__Exercise__. Please return the lines of the data that contain "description".

__Data shown__.
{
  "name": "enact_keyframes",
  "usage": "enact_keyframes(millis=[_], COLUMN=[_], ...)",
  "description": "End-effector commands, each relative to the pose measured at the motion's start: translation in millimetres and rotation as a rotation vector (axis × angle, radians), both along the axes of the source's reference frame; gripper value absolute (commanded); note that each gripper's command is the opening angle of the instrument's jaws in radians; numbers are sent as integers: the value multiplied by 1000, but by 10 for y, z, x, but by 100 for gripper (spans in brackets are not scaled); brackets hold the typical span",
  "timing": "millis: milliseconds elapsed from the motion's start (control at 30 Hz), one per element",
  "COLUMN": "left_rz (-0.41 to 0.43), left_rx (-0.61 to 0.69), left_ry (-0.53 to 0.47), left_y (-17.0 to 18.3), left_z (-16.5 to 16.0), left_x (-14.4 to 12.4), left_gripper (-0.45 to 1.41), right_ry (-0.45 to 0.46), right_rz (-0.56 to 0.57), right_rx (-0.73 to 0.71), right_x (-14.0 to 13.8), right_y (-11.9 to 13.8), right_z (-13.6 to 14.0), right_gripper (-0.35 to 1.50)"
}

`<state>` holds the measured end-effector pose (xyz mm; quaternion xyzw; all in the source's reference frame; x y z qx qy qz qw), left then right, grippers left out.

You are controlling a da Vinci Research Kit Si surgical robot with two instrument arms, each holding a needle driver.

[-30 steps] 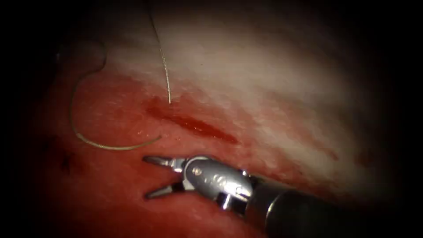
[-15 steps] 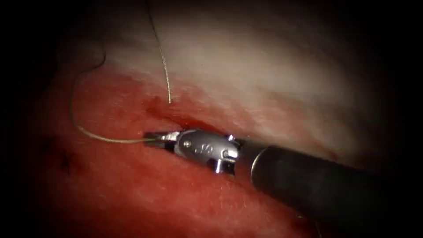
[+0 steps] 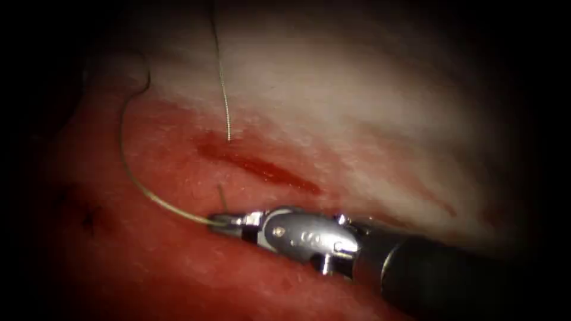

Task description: Wound Closure

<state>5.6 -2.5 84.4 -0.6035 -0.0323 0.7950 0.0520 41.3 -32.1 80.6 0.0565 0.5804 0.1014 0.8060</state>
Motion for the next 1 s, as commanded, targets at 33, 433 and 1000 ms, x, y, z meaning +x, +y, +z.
enact_keyframes(millis=[33,433,1000], left_rz=[2,0,-4], left_rx=[0,4,14], left_ry=[-2,-2,-2], left_y=[1,0,-1], left_z=[7,8,11], left_x=[-3,-4,-4], left_gripper=[-45,-45,-45], right_ry=[12,15,-2], right_rz=[-11,-53,105], right_rx=[0,-5,-51], right_x=[15,32,0], right_y=[-17,-81,20], right_z=[-12,-102,-11], right_gripper=[-35,-35,123])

__Completed exercise__.
  "description": "End-effector commands, each relative to the pose measured at the motion's start: translation in millimetres and rotation as a rotation vector (axis × angle, radians), both along the axes of the source's reference frame; gripper value absolute (commanded); note that each gripper's command is the opening angle of the instrument's jaws in radians; numbers are sent as integers: the value multiplied by 1000, but by 10 for y, z, x, but by 100 for gripper (spans in brackets are not scaled); brackets hold the typical span",
Task description: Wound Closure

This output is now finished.